══ Input records ══
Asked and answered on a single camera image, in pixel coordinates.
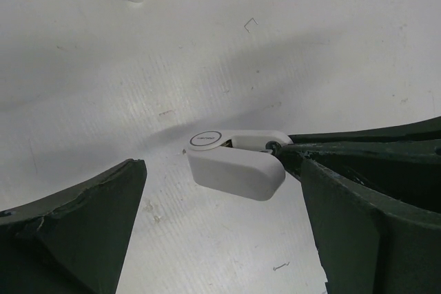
white table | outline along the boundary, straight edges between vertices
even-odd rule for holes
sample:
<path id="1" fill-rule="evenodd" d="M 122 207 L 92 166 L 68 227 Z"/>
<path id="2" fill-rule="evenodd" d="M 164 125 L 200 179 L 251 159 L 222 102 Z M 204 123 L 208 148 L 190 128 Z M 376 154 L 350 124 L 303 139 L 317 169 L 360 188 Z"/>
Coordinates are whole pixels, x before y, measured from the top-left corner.
<path id="1" fill-rule="evenodd" d="M 0 0 L 0 15 L 0 210 L 147 163 L 119 294 L 325 291 L 300 183 L 268 202 L 199 187 L 192 134 L 441 114 L 439 0 Z"/>

oval logo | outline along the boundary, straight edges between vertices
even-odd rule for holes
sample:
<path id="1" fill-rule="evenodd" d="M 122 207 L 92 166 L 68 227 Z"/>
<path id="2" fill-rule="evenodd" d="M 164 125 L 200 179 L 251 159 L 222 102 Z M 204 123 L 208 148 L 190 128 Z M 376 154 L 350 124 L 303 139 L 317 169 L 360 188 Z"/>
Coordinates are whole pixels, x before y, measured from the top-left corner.
<path id="1" fill-rule="evenodd" d="M 217 131 L 206 131 L 202 134 L 195 135 L 191 140 L 190 144 L 193 146 L 208 146 L 214 144 L 222 138 L 222 134 Z"/>

circular logo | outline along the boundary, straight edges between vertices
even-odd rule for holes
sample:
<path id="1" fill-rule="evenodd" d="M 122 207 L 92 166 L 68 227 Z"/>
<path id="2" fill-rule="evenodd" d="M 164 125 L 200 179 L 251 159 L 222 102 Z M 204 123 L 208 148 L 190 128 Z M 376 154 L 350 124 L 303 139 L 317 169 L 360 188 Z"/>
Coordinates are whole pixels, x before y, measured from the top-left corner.
<path id="1" fill-rule="evenodd" d="M 221 138 L 222 134 L 218 131 L 206 131 L 195 135 L 190 140 L 190 144 L 193 146 L 208 146 L 218 142 Z"/>

scratched white surface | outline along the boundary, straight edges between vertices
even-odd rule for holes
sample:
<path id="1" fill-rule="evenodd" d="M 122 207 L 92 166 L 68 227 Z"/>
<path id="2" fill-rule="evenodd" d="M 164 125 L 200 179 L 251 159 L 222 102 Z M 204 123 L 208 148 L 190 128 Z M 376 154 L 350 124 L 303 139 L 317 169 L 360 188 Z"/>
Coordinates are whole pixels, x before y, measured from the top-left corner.
<path id="1" fill-rule="evenodd" d="M 0 210 L 143 158 L 118 294 L 321 294 L 300 184 L 199 187 L 187 138 L 439 116 L 440 18 L 439 0 L 0 0 Z"/>

black circle outline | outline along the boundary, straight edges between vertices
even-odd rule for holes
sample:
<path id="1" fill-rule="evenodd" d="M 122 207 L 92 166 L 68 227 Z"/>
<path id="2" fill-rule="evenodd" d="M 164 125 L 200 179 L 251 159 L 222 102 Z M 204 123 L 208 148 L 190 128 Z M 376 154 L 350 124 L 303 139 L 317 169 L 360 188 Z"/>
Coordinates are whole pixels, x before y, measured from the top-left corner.
<path id="1" fill-rule="evenodd" d="M 199 135 L 201 135 L 201 134 L 206 134 L 206 133 L 208 133 L 208 132 L 214 132 L 214 133 L 219 134 L 219 138 L 217 138 L 215 141 L 211 142 L 210 144 L 206 144 L 206 145 L 195 145 L 195 144 L 193 143 L 193 139 L 195 139 L 195 137 L 197 137 L 197 136 L 199 136 Z M 208 145 L 211 145 L 211 144 L 217 143 L 221 138 L 222 138 L 222 134 L 221 134 L 219 131 L 205 131 L 205 132 L 201 132 L 201 133 L 199 133 L 199 134 L 193 136 L 193 138 L 190 139 L 190 145 L 191 145 L 191 146 L 195 146 L 195 147 L 204 147 L 204 146 L 208 146 Z"/>

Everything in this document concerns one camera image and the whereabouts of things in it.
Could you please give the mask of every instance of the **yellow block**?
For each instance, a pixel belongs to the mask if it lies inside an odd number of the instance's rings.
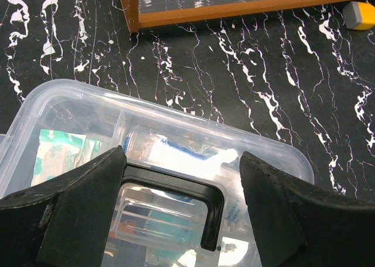
[[[359,11],[361,12],[362,23],[355,27],[356,30],[368,30],[375,26],[375,6],[365,2],[359,2]]]

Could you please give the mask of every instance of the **marble countertop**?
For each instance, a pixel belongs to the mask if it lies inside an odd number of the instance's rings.
[[[0,133],[33,88],[70,78],[293,145],[318,186],[375,200],[375,30],[348,31],[343,5],[130,37],[120,0],[1,0]]]

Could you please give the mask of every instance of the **plastic storage box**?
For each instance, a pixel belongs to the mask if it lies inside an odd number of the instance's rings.
[[[261,266],[238,172],[247,150],[313,183],[295,148],[174,109],[71,80],[34,89],[0,141],[0,197],[30,187],[41,129],[85,134],[100,152],[122,145],[128,161],[189,175],[224,194],[218,246],[200,247],[204,203],[137,184],[124,184],[102,266]]]

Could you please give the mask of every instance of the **wooden frame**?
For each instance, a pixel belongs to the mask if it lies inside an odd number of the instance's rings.
[[[130,33],[140,28],[301,8],[351,0],[259,0],[139,14],[138,0],[121,0]]]

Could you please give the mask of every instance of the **sponge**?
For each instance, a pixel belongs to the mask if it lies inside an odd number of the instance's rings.
[[[350,2],[343,11],[348,29],[368,30],[375,26],[375,7],[365,2]]]

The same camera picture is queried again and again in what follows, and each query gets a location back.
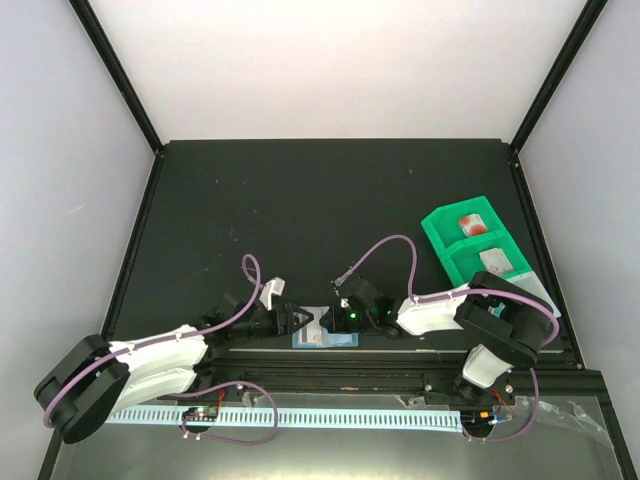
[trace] white wall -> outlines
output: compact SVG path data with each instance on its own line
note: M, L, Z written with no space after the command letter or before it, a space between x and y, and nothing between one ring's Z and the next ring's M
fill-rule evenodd
M609 2L522 162L585 360L640 468L640 3Z
M163 141L502 138L585 0L92 0Z
M0 2L0 464L35 478L38 381L104 320L152 154L64 0Z

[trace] black tabletop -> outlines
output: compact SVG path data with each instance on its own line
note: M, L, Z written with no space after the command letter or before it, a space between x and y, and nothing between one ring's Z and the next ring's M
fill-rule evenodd
M299 305L335 301L330 281L381 238L403 233L418 249L414 291L451 288L420 221L433 209L486 195L527 260L533 245L499 140L174 141L167 149L114 339L197 321L230 288L250 293L240 261L287 282ZM411 262L391 242L361 267L379 290L406 295ZM360 349L464 351L472 340L362 337ZM251 348L291 346L290 337ZM556 350L559 340L550 345Z

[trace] black frame edge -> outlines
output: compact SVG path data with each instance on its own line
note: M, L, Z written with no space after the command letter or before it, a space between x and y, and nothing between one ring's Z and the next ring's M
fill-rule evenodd
M509 168L511 169L511 175L513 176L516 191L518 192L518 199L520 200L522 212L524 213L525 221L529 228L529 235L531 236L531 241L533 242L533 247L536 252L536 256L538 257L538 264L540 265L540 273L542 275L540 280L547 288L549 295L551 295L551 298L562 314L564 326L567 330L564 333L566 333L569 337L569 341L571 342L571 348L577 367L581 368L582 365L584 365L584 359L580 352L578 338L569 318L567 305L564 301L564 297L562 296L562 290L560 289L560 283L558 282L555 269L553 268L553 261L551 260L551 254L549 253L549 248L542 232L542 226L540 225L540 220L538 219L538 214L536 213L536 209L533 204L531 191L529 190L529 185L527 184L524 172L522 171L520 158L515 152L513 152L509 158Z
M153 150L155 154L162 152L164 150L162 141L151 124L151 120L142 106L142 102L140 98L138 98L138 94L134 90L127 73L124 71L116 52L111 46L107 34L103 30L102 25L100 25L100 21L93 11L91 4L88 0L69 0L69 3L75 10L82 26L98 51L100 58L102 58L102 62L111 74L111 78L113 78L131 114L138 123L140 130L142 130L151 150Z
M57 430L54 430L51 440L49 441L49 446L47 447L47 452L44 455L42 466L40 467L40 473L38 473L38 480L49 480L53 476L53 470L56 467L61 446L62 437Z
M567 73L569 66L606 4L607 0L587 0L587 3L578 16L564 45L562 45L560 53L558 53L547 77L544 79L540 90L511 141L511 147L516 152L522 150L522 147L542 116L542 112L544 112L544 109L547 107L549 100L551 100L558 85L560 85L562 78L565 73Z
M142 239L142 232L144 231L144 226L147 223L149 211L151 210L153 196L155 194L156 187L158 186L158 181L160 180L160 173L162 172L163 164L164 156L156 155L151 167L151 172L149 173L147 186L145 187L144 194L142 195L142 201L133 225L129 244L127 245L127 250L124 254L124 260L111 297L109 310L107 310L107 315L105 317L104 324L102 325L102 330L100 331L102 338L105 340L109 339L109 337L113 335L118 322L120 310L122 309L122 302L124 301L124 295L127 291L127 286L129 285L129 278L131 277L133 264L135 263L138 247L140 246L140 240Z
M631 454L627 448L627 442L624 440L622 429L618 422L618 416L616 415L613 405L611 403L600 403L600 410L602 411L602 416L604 417L604 421L609 432L609 438L612 439L613 449L615 451L622 476L625 479L637 479L638 474L633 466Z

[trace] red wire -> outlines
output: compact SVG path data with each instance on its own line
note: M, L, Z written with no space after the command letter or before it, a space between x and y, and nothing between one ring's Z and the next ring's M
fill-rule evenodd
M507 407L507 410L509 410L511 414L514 414L513 408L507 405L507 402L504 401L500 393L495 388L491 389L491 393L493 393L493 395L498 399L501 405L504 405L505 407Z
M217 408L220 408L220 406L222 405L222 399L224 398L225 395L225 390L224 388L220 390L220 393L218 394L218 405Z

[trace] green plastic container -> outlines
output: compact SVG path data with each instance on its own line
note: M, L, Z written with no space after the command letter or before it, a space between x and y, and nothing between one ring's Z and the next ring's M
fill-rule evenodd
M458 220L472 213L480 215L489 231L467 238ZM480 252L491 248L501 248L513 265L514 271L503 275L503 278L531 271L531 266L487 197L476 197L436 208L420 224L454 287L471 281L476 272L485 270Z

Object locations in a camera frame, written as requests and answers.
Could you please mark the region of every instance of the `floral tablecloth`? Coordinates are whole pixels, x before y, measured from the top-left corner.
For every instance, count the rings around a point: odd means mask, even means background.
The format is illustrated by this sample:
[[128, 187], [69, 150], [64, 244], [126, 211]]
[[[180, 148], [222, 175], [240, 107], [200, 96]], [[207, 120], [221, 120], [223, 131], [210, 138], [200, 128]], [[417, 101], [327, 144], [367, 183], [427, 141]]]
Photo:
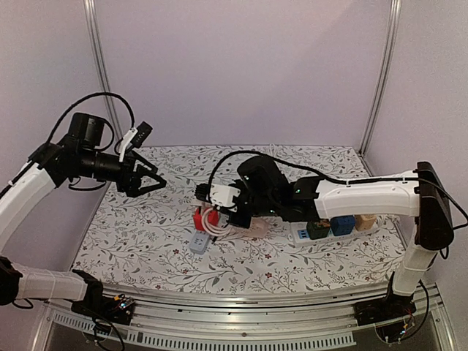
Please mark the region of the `floral tablecloth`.
[[[263, 239], [232, 234], [193, 254], [195, 232], [190, 205], [195, 185], [206, 182], [226, 153], [238, 149], [270, 152], [268, 146], [178, 146], [143, 148], [167, 179], [167, 187], [128, 198], [112, 185], [102, 201], [75, 259], [104, 282], [139, 288], [216, 294], [295, 293], [349, 287], [388, 279], [403, 247], [391, 220], [373, 235], [295, 248], [289, 223], [268, 218]], [[277, 146], [279, 158], [316, 167], [339, 177], [367, 176], [352, 148]], [[248, 155], [228, 159], [218, 184], [238, 178]], [[306, 172], [280, 166], [290, 180]]]

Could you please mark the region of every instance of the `plug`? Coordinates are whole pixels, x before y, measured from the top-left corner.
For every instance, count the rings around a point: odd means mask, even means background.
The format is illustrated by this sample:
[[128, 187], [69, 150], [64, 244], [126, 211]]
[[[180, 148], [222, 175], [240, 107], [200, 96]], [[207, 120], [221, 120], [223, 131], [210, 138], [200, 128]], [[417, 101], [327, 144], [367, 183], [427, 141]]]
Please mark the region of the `plug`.
[[197, 230], [192, 237], [192, 241], [189, 244], [189, 249], [194, 254], [203, 254], [210, 242], [210, 235], [206, 232]]
[[141, 124], [137, 127], [137, 134], [132, 138], [130, 143], [135, 148], [141, 147], [146, 138], [151, 134], [152, 130], [153, 127], [151, 127], [149, 124], [146, 122], [141, 122]]

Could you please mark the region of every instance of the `robotic arm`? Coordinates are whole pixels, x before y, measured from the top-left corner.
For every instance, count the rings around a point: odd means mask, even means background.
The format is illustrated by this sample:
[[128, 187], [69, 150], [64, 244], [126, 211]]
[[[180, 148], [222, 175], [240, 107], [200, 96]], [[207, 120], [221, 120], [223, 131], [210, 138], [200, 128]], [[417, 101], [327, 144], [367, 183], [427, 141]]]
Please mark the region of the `robotic arm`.
[[[119, 155], [112, 155], [97, 148], [106, 123], [103, 118], [76, 113], [68, 133], [57, 144], [46, 142], [40, 146], [0, 193], [0, 305], [24, 298], [63, 298], [77, 301], [72, 305], [74, 312], [90, 317], [105, 316], [104, 306], [112, 301], [102, 296], [102, 283], [89, 274], [28, 268], [11, 263], [1, 256], [1, 251], [34, 206], [67, 179], [87, 177], [99, 182], [112, 181], [119, 192], [129, 197], [166, 185], [157, 168], [132, 150], [141, 146], [152, 128], [145, 122], [132, 128], [121, 142]], [[156, 183], [141, 186], [143, 177], [152, 178]], [[111, 319], [127, 323], [131, 315], [113, 314]]]
[[239, 166], [240, 180], [229, 186], [200, 184], [195, 192], [198, 200], [227, 214], [233, 226], [249, 228], [253, 216], [280, 216], [286, 222], [355, 214], [415, 217], [411, 244], [390, 278], [387, 295], [355, 304], [355, 318], [366, 325], [415, 312], [412, 297], [418, 282], [437, 252], [453, 241], [447, 193], [431, 164], [419, 162], [414, 171], [384, 178], [336, 179], [309, 169], [318, 175], [289, 182], [276, 166], [275, 161], [281, 160], [256, 151], [245, 153], [258, 156]]

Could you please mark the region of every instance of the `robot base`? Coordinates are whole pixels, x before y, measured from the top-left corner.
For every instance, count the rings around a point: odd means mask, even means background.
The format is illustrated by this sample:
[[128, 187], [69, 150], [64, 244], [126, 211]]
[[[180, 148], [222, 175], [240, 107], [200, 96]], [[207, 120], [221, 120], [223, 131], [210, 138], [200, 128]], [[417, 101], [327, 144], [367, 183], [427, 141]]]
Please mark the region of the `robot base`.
═══
Among the entries above, the lines between the ones containing "the **marble countertop**?" and "the **plastic storage box**?", inclusive, are to be transcribed exactly. No other line is to be given.

Result for this exercise:
Could you please give the mask of every instance of the **marble countertop**?
For each instance, a pixel belongs to the mask if it lies inside an odd number of the instance's rings.
[[[0,133],[33,88],[70,78],[293,145],[318,186],[375,200],[375,30],[348,31],[343,5],[130,37],[120,0],[1,0]]]

Could you please give the mask of every instance of the **plastic storage box**?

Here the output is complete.